Most families first learn of the program when they receive letters each student has written thanking them for their gift, as well as information about themselves and a request for information about the family member’s loved one. That first bundle of letters opens the door to an exchange of information by letter, email or telephone. Some individuals even request their remains be sent to the campus after they learn about the program.

Military honors

This year's donors included two former soldiers, including a veteran of World War II, who were given military honors by members of the campus’ Reserve Officers Training Corps.

Friday’s ceremony remembered and gave thanks to anatomical donors Judy Clemens, Ralph Donnelly, Connie Hensley, William Kelly, Mary Nelson and an anonymous donor, as well as the medical school’s child and fetal donors. Donnelly, a veteran of World War II, was also given military honors by members of the campus’s Reserve Officers Training Corps, as was the anonymous donor.

The ceremony took place in the gross anatomy lab of the Dunes Medical Professional Building, on the Indiana University Northwest campus, followed by a luncheon and memorial presentation. Several first-year medical students expressed their appreciation through creative works, including a flute performance by Jennifer L. Peugh and a song, “Unforgettable,” performed by Jennifer E. Addo.
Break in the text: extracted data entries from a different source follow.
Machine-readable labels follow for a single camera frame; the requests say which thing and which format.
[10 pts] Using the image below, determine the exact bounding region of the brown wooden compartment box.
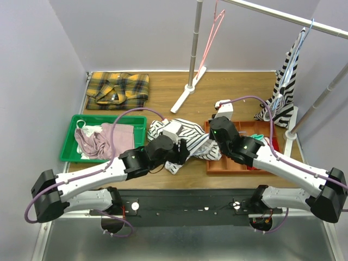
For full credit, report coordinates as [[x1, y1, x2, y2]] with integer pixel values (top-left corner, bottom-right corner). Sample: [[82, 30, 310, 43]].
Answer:
[[206, 121, 272, 176]]

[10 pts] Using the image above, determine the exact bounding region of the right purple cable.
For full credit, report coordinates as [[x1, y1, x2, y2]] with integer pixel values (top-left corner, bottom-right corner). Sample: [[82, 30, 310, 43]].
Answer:
[[231, 95, 348, 237]]

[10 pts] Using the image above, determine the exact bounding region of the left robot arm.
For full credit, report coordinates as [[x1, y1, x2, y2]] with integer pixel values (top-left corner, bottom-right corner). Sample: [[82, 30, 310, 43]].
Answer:
[[29, 135, 189, 223]]

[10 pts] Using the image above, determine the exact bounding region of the white black striped tank top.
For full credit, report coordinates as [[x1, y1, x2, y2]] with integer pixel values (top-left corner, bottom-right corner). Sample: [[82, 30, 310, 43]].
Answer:
[[147, 119, 221, 161]]

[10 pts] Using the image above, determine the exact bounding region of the mauve pink garment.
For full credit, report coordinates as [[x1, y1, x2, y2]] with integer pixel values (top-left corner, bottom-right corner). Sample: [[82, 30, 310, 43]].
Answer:
[[74, 122, 135, 160]]

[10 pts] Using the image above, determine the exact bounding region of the purple cable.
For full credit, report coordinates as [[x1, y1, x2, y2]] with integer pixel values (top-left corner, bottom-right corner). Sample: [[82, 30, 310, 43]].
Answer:
[[231, 95, 348, 237], [24, 107, 168, 238]]

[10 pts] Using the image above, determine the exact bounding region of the green plastic tray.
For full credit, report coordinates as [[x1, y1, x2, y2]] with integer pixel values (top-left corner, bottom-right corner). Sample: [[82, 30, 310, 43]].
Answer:
[[60, 114, 147, 164]]

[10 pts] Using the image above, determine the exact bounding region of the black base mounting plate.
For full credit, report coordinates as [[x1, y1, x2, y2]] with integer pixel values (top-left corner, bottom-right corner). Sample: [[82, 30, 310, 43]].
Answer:
[[106, 189, 282, 227]]

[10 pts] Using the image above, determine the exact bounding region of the pink wire hanger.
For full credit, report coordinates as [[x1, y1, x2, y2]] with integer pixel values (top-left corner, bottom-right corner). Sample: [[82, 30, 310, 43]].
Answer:
[[197, 0, 225, 74]]

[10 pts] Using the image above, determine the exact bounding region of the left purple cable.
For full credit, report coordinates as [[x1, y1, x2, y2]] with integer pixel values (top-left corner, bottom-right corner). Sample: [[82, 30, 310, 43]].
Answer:
[[24, 107, 168, 238]]

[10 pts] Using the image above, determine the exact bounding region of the mint green sock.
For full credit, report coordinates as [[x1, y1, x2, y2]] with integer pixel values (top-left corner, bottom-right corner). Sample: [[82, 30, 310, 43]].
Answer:
[[251, 134, 264, 141]]

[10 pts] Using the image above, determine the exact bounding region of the red cloth left compartment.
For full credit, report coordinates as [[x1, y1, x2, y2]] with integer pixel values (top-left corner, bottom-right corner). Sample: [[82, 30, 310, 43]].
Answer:
[[247, 166, 260, 172]]

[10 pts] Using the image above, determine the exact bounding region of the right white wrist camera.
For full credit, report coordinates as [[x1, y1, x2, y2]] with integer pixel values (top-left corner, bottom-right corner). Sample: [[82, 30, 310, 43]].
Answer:
[[212, 100, 234, 120]]

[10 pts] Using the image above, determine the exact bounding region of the blue wire hanger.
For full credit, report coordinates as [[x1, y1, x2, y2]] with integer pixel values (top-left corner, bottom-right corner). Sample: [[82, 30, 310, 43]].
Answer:
[[191, 139, 214, 156]]

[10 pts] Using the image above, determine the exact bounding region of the yellow plaid shirt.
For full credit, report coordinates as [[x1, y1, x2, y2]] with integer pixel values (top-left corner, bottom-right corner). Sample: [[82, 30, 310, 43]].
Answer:
[[86, 72, 150, 110]]

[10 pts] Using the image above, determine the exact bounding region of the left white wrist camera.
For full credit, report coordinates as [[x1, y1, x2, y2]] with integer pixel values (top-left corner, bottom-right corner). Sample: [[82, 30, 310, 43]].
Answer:
[[162, 120, 183, 144]]

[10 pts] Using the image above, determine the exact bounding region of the blue hanger holding top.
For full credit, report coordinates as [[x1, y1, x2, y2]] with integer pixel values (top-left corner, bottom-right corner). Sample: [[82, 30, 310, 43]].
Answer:
[[271, 19, 315, 116]]

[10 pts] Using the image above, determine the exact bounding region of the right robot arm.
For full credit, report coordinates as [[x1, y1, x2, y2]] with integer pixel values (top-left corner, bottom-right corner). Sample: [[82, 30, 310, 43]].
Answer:
[[209, 116, 347, 223]]

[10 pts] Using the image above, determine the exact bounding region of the wide striped hung tank top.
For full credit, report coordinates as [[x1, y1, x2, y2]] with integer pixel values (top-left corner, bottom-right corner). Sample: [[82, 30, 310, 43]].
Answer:
[[254, 29, 302, 128]]

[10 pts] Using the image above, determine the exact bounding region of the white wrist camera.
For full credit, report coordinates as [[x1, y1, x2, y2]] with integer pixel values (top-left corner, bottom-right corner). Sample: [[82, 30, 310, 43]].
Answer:
[[212, 100, 234, 120], [162, 120, 183, 144]]
Another first-year medical student, Jennifer R. Evan, donated an original work of art to the IU School of Medicine-Northwest on behalf of the donors during the memorial luncheon.
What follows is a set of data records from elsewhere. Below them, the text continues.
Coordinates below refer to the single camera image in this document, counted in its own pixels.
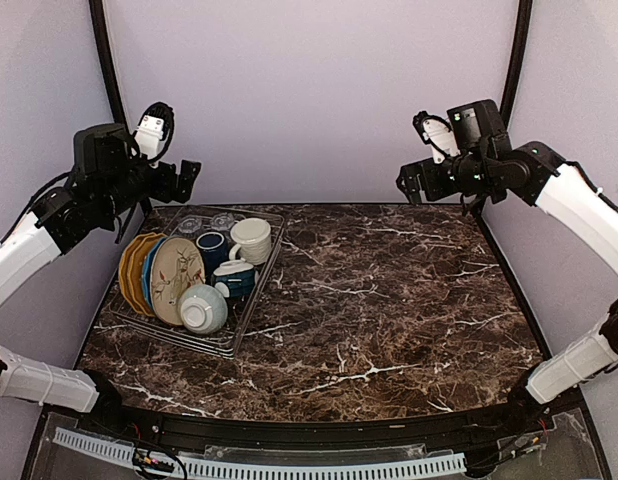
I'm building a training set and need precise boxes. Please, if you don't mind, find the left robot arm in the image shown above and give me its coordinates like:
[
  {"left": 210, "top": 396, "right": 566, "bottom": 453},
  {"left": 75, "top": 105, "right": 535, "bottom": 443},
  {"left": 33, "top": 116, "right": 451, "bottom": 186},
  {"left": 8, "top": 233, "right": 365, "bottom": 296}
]
[{"left": 0, "top": 123, "right": 202, "bottom": 436}]

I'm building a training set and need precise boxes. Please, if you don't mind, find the dark bowl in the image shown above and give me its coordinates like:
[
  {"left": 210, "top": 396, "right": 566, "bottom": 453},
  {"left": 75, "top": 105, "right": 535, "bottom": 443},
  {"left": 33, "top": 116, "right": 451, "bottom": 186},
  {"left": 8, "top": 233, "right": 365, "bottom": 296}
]
[{"left": 211, "top": 260, "right": 259, "bottom": 299}]

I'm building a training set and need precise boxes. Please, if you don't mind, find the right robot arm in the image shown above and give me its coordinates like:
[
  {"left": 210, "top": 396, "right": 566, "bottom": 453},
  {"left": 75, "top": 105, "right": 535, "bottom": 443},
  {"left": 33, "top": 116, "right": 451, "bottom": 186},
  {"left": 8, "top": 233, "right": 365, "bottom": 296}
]
[{"left": 396, "top": 99, "right": 618, "bottom": 434}]

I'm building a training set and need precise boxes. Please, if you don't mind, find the clear ribbed drinking glass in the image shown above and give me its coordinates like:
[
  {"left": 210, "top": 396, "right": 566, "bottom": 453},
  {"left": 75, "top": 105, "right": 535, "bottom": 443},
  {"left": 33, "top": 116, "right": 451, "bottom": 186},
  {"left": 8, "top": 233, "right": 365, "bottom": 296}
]
[{"left": 176, "top": 215, "right": 203, "bottom": 238}]

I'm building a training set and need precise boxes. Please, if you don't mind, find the dark blue mug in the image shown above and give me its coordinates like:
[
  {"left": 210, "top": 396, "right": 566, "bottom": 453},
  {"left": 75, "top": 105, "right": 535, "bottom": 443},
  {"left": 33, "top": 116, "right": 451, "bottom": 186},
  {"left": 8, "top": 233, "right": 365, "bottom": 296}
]
[{"left": 195, "top": 231, "right": 229, "bottom": 276}]

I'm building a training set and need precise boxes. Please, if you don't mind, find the light green ceramic bowl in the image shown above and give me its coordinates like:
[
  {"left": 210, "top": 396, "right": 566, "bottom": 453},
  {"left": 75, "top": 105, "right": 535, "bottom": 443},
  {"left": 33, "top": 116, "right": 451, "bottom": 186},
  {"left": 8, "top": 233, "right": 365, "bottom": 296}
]
[{"left": 178, "top": 284, "right": 228, "bottom": 335}]

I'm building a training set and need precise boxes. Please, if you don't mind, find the light blue slotted cable duct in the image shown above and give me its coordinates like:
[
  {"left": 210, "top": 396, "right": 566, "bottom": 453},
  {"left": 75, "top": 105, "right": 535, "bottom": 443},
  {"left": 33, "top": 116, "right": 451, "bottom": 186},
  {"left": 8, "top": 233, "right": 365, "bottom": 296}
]
[{"left": 53, "top": 427, "right": 466, "bottom": 479}]

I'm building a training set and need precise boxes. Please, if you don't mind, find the metal wire dish rack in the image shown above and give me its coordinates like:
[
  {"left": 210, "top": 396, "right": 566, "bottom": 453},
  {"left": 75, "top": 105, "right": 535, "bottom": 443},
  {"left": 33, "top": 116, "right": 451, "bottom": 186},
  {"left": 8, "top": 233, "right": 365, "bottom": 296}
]
[{"left": 104, "top": 205, "right": 285, "bottom": 358}]

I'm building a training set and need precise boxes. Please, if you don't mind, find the blue plate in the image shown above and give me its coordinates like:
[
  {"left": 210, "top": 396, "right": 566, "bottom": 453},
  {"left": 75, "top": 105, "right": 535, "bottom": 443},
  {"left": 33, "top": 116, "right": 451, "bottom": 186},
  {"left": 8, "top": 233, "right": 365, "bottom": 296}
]
[{"left": 140, "top": 237, "right": 167, "bottom": 309}]

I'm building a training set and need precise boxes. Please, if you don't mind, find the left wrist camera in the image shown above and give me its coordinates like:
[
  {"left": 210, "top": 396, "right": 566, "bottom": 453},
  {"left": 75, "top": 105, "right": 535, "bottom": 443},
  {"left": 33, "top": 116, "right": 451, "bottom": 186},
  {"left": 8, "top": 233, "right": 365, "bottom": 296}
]
[{"left": 133, "top": 102, "right": 175, "bottom": 166}]

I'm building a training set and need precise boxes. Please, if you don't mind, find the yellow bottom plate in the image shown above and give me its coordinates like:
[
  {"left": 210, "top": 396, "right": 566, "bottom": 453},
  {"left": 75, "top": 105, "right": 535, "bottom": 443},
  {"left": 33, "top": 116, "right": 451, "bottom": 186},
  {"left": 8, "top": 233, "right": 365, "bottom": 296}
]
[{"left": 150, "top": 237, "right": 205, "bottom": 326}]

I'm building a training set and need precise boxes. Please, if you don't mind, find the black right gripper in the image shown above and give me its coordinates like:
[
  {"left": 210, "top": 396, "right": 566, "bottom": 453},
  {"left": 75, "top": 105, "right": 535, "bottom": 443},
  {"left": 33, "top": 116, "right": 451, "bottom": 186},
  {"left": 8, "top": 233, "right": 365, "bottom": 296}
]
[{"left": 398, "top": 150, "right": 495, "bottom": 204}]

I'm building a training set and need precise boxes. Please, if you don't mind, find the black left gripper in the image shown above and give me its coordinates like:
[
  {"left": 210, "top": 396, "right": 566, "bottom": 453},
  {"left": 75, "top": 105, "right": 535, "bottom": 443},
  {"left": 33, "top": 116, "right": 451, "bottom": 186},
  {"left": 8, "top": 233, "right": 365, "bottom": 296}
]
[{"left": 100, "top": 158, "right": 201, "bottom": 220}]

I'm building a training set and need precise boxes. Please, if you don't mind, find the black frame post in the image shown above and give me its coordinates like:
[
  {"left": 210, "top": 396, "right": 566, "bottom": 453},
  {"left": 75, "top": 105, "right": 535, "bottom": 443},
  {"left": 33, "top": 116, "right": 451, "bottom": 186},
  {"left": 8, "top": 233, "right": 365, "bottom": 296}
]
[
  {"left": 500, "top": 0, "right": 533, "bottom": 127},
  {"left": 88, "top": 0, "right": 127, "bottom": 124}
]

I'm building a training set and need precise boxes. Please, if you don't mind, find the wiring bundle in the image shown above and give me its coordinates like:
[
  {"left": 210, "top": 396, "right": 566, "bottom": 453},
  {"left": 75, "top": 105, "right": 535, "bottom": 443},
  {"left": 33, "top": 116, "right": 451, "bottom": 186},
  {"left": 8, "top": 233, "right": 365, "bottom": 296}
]
[
  {"left": 463, "top": 414, "right": 555, "bottom": 474},
  {"left": 78, "top": 409, "right": 190, "bottom": 480}
]

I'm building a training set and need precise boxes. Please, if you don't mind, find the left black frame post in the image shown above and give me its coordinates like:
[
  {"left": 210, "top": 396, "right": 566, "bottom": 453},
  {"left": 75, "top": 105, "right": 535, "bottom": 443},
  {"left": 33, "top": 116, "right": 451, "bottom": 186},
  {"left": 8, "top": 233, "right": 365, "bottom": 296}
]
[{"left": 88, "top": 0, "right": 127, "bottom": 124}]

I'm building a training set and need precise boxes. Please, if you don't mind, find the cream ribbed mug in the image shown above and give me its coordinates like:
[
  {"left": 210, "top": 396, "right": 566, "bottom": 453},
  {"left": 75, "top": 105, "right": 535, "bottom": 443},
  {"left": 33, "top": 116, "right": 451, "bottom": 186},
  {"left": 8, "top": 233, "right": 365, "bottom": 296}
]
[{"left": 228, "top": 218, "right": 272, "bottom": 266}]

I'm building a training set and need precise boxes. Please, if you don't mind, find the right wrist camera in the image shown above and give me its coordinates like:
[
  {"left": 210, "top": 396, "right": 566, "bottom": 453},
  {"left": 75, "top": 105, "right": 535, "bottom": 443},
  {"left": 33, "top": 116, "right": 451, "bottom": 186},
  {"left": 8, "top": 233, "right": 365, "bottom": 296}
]
[{"left": 412, "top": 111, "right": 460, "bottom": 164}]

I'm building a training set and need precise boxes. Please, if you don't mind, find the right black frame post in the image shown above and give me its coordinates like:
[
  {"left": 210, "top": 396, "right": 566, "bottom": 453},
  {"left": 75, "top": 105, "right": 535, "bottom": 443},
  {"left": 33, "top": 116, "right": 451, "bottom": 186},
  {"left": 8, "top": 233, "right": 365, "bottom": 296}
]
[{"left": 500, "top": 0, "right": 533, "bottom": 127}]

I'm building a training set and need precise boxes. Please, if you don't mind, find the yellow dotted top plate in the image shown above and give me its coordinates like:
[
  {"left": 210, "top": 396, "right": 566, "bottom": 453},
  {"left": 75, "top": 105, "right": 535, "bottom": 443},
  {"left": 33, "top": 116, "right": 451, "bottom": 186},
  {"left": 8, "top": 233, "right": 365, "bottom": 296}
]
[{"left": 118, "top": 235, "right": 139, "bottom": 310}]

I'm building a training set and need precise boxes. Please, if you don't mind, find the black front rail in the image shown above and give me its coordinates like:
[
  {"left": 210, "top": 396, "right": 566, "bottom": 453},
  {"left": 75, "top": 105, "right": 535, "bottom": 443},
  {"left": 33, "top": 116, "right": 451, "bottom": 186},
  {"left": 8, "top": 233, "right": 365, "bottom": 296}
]
[{"left": 43, "top": 389, "right": 585, "bottom": 456}]

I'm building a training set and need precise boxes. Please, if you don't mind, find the left wiring bundle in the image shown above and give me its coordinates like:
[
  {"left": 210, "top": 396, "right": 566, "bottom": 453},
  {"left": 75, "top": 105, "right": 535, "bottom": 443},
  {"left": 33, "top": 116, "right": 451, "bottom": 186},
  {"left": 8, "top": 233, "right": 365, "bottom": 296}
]
[{"left": 78, "top": 409, "right": 190, "bottom": 480}]

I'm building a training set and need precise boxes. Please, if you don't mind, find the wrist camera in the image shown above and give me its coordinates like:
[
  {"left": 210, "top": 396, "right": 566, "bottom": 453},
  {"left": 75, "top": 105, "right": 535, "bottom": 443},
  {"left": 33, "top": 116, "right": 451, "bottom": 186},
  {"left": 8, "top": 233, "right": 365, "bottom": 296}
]
[
  {"left": 133, "top": 102, "right": 175, "bottom": 166},
  {"left": 412, "top": 111, "right": 460, "bottom": 164}
]

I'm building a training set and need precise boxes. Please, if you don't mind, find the right wiring bundle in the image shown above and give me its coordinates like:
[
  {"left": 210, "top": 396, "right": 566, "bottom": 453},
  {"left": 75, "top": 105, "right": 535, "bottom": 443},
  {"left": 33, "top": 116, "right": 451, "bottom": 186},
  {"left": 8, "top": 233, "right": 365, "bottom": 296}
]
[{"left": 463, "top": 414, "right": 555, "bottom": 474}]
“This program has really grown as more and more people want to be involved,” Dr. Talarico said. “It’s really a change in thinking and a change in education that’s catching on, and we’re humbled by it. We know this is so because there are other schools trying to duplicate what we’re doing.”

Jennfer Evan painting

Artist and medical student Jennifer R. Evan donated this original artwork to IU Northwest in honor of this year's donors.

This includes Melvin A. Dupree, a reverend at the University of Maryland School of Medicine University, who traveled to Gary to observe the program in summer 2011, as well as a medical school in Spain that’s exploring implementing a similar system.

The program also received significant academic attention after a paper outlining the new approach to anatomy education was published in the journal Clinical Anatomy.

In addition, Dr. Talarico is the founder of the International Human Cadaver Prosection Program, which brings medical and non-medical professionals from around the world to the IU School of Medicine-Northwest each summer to ready body donors for the following semester’s gross anatomy classes.

In 2010, Dr. Talarico was inducted into The Society of Innovators of Northwest Indiana for his creation of this program as well as his new approach to anatomy education.

In addition to the annual service, a smaller service and memorial presentation take place each year in early August for participants in the prosection program, who lay a single rose next to the name of each anatomical donor.

“Expanding and integrating our curriculum to create enriching experiences that create competent doctors -- that’s the mission of the curriculum at the IU School of Medicine,” Dr. Talarico said. “And we’re doing it, right here, at the IU Northwest campus.”